-------- Exercise material --------

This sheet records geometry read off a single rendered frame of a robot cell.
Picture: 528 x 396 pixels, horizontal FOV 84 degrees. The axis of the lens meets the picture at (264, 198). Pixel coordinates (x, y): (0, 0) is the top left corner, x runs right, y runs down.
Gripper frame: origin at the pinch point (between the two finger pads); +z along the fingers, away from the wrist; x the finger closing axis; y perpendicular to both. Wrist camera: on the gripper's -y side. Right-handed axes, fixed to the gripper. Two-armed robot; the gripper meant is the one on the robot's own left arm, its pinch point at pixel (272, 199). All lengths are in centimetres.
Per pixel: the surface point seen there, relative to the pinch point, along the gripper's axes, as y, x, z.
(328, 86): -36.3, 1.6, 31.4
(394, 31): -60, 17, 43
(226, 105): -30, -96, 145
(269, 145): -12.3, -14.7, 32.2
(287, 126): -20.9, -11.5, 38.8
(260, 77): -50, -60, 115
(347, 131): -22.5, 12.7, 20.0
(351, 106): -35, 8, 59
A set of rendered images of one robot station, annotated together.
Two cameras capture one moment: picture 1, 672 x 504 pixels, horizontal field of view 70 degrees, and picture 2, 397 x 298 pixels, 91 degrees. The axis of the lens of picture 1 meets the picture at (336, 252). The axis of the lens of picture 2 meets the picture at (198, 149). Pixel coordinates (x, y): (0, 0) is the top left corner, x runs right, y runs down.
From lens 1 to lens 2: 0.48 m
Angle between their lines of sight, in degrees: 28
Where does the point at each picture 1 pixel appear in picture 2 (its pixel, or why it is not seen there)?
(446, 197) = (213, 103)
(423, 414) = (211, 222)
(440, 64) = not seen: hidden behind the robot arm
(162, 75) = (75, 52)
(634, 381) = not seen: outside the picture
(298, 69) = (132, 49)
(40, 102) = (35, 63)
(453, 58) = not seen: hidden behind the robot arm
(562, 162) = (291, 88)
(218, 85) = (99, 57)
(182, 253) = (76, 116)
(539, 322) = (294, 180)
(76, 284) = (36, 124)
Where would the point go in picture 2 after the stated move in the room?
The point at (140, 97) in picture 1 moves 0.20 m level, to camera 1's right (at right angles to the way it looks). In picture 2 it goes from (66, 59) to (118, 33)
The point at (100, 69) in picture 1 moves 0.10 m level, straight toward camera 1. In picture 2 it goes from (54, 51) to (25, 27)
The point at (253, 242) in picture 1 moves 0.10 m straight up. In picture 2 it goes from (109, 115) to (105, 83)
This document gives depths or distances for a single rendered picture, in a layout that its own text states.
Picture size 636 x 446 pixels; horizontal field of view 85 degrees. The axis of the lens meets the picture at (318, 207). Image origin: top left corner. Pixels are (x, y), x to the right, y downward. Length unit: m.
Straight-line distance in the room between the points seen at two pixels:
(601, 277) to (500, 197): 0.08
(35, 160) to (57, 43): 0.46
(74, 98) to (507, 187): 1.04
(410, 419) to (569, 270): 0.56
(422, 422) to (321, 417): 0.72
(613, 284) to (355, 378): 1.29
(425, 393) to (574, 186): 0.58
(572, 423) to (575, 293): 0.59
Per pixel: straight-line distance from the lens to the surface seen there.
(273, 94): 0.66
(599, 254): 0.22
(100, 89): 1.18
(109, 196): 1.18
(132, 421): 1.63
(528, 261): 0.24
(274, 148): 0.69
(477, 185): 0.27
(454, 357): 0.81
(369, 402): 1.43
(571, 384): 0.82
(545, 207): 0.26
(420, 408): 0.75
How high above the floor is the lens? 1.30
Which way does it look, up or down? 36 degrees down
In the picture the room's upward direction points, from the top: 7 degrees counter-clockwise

--------

_About this exercise:_ Looking at the entries above, can you reproduce exactly the lines from the one that holds "(182, 253) = (76, 116)" through the one that holds "The point at (100, 69)", and only those?

_Output for this exercise:_
(182, 253) = (76, 116)
(539, 322) = (294, 180)
(76, 284) = (36, 124)
Where would the point go in picture 2 after the stated move in the room?
The point at (140, 97) in picture 1 moves 0.20 m level, to camera 1's right (at right angles to the way it looks). In picture 2 it goes from (66, 59) to (118, 33)
The point at (100, 69) in picture 1 moves 0.10 m level, straight toward camera 1. In picture 2 it goes from (54, 51) to (25, 27)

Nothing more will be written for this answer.